Keap requires all new customers to purchase an implementation package, which ranges from $499 to over $2,000 depending on the level of setup assistance. You cannot skip this requirement. While the onboarding does provide valuable initial training and account configuration, the cost is a barrier for budget-conscious businesses and remains one of the most criticized aspects of Keap’s pricing model.

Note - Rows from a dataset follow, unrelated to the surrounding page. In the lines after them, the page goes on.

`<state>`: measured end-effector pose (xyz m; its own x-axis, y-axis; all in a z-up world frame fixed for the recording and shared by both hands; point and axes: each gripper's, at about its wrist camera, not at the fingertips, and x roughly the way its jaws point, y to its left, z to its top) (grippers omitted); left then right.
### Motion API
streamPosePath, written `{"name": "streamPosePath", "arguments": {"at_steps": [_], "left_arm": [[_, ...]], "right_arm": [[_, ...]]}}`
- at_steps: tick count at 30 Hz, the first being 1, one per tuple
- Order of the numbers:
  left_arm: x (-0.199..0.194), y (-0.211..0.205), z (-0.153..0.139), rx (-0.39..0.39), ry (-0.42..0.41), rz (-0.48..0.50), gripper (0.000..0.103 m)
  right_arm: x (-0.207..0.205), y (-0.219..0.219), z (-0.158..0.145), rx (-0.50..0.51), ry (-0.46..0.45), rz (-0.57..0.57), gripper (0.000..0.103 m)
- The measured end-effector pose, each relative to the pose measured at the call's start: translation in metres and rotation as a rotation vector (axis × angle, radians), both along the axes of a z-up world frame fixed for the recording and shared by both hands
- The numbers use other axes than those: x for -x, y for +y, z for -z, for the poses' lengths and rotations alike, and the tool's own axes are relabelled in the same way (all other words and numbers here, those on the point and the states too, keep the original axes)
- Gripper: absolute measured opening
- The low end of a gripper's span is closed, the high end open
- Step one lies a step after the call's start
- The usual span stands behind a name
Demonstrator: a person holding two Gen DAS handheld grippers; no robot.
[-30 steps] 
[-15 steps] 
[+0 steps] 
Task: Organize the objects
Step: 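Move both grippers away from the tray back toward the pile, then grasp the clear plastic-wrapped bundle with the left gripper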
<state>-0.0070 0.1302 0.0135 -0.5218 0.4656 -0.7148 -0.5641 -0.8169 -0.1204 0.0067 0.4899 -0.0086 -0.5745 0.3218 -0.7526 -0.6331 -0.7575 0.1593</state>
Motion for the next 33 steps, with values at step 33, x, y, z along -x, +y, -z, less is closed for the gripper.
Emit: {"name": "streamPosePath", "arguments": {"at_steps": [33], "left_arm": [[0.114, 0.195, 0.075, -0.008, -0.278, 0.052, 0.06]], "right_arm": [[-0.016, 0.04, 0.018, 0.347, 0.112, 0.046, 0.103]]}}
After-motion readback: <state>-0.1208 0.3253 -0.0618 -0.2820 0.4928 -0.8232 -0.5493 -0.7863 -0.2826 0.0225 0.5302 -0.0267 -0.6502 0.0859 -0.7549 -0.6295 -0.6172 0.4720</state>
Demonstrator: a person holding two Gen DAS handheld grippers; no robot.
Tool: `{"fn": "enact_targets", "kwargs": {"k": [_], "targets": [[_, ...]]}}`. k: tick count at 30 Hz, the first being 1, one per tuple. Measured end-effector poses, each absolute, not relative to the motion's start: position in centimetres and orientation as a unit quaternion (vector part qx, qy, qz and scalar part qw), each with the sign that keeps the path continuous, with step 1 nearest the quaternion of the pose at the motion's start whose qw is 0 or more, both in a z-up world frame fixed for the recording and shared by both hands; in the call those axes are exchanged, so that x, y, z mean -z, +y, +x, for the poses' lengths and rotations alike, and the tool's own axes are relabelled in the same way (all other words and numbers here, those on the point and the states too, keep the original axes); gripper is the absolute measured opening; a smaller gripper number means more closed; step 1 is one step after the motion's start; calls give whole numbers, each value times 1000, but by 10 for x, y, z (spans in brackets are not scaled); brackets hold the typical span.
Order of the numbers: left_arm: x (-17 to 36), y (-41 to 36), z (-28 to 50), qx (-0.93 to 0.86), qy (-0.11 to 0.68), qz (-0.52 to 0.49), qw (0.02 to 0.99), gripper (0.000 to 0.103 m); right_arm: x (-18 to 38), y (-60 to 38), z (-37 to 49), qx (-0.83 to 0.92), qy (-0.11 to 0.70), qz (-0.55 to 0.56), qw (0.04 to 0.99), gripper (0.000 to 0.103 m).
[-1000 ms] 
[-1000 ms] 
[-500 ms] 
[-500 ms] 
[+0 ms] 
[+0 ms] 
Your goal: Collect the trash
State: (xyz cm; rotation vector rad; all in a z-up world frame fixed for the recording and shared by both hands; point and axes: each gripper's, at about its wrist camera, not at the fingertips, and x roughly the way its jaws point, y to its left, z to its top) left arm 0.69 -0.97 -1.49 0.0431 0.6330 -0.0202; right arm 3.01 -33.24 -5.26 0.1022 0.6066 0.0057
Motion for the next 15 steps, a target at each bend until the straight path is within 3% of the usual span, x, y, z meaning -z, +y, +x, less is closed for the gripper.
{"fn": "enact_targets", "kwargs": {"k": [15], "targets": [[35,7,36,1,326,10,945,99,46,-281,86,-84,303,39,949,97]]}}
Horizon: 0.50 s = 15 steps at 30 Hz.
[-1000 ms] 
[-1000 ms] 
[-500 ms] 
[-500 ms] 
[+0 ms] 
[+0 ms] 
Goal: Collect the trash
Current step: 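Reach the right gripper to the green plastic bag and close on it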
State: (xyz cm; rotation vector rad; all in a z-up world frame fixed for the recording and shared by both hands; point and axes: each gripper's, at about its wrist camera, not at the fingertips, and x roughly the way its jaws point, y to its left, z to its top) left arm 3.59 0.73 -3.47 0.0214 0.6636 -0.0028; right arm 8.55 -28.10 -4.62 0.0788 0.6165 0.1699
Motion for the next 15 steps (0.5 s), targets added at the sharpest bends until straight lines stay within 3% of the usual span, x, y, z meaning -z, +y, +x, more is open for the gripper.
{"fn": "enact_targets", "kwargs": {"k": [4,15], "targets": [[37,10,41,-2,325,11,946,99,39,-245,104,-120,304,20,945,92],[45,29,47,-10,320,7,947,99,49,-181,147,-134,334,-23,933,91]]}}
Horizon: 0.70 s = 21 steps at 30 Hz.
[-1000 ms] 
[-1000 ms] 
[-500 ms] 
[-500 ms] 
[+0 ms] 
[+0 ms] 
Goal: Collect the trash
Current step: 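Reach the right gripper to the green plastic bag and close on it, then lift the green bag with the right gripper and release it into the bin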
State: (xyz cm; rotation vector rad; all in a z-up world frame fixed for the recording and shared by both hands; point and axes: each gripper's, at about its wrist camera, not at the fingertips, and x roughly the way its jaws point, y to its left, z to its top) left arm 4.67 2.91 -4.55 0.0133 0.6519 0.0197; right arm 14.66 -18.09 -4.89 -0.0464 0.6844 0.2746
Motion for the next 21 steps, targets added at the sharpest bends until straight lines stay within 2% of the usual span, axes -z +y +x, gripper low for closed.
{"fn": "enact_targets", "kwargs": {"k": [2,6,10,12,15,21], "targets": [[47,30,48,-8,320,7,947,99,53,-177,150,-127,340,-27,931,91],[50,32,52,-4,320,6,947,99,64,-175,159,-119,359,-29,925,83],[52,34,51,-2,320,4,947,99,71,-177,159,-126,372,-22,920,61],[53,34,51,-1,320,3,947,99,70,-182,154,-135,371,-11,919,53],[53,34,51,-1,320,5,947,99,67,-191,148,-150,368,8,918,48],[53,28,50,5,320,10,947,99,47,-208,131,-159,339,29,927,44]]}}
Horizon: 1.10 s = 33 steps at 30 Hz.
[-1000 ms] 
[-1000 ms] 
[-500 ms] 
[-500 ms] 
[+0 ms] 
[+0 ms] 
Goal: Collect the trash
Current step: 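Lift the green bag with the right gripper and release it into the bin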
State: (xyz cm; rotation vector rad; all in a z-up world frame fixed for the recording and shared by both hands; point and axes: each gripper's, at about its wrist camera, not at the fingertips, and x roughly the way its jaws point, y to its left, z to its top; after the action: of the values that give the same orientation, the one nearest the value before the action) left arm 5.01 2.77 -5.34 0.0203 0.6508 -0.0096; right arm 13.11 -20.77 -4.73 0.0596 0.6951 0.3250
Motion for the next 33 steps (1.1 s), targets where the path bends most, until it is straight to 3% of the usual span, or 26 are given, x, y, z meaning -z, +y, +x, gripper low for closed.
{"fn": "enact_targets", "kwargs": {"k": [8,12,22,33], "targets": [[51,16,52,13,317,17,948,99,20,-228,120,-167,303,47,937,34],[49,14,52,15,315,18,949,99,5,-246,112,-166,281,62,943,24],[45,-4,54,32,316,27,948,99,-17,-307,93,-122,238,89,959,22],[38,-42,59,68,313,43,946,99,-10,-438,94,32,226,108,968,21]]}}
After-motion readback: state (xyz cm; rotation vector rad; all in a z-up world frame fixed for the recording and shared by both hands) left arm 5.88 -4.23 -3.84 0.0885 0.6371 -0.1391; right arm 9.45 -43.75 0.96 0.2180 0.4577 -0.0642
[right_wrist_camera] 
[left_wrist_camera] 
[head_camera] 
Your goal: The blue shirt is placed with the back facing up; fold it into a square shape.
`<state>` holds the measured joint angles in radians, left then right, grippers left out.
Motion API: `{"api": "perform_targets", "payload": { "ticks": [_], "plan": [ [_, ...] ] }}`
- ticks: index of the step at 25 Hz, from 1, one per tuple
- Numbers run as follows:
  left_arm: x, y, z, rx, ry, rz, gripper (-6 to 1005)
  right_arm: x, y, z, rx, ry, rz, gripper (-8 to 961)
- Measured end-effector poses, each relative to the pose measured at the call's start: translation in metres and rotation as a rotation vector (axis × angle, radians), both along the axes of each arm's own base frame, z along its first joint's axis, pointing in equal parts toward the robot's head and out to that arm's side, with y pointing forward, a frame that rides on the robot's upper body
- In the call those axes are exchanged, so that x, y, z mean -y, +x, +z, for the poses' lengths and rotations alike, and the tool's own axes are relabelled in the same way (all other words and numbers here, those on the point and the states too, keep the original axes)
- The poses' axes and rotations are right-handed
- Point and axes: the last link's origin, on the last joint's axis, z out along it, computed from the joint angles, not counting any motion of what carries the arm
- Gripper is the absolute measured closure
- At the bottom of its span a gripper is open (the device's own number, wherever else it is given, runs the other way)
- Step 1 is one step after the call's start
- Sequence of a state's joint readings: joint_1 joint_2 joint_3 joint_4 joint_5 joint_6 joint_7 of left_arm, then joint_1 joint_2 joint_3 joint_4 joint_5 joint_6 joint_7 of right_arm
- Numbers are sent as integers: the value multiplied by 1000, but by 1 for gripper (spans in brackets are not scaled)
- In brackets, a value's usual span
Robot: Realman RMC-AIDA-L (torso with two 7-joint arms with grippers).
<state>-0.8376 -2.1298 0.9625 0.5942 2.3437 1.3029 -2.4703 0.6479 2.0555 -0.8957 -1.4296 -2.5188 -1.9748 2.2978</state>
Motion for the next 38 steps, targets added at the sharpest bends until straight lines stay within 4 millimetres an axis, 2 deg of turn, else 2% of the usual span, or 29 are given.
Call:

What are Keap’s biggest limitations?

The most commonly cited limitations are: reporting and analytics lack depth and customization; the email builder has lost functionality in recent updates; forms are not responsive and often require third-party form tools; SMS features are U.S.-only; and the learning curve for the campaign builder is steep. Some long-term users also report bugs and email deliverability issues with certain email providers.

The Bottom Line

Keap (formerly Infusionsoft) remains one of the most capable all-in-one marketing automation platforms for small businesses. Its visual campaign builder is genuinely best-in-class for the small business market, and the ability to combine CRM, email, payments, scheduling, and automation in a single platform eliminates real operational complexity. The 2025 AI additions show the platform is continuing to evolve under Thryv’s ownership.

But capability comes at a cost. At $249/month minimum plus mandatory onboarding fees of $499 or more, Keap is one of the most expensive options in its category. The limited reporting, stripped-down email builder, non-responsive forms, and U.S.-only text marketing create gaps that competitors handle better at lower price points. Over half of users who comment on pricing consider it too expensive, and that sentiment is hard to dismiss.

Our recommendation: Keap earns its keep (no pun intended) for established small businesses doing $250K+ in annual revenue that need to consolidate multiple software subscriptions into one automated system. If you fit that profile and you’re willing to invest in the learning curve, the platform can genuinely transform how you manage customer relationships. Everyone else should start with ActiveCampaign or HubSpot’s free tier and upgrade only when you’ve outgrown them.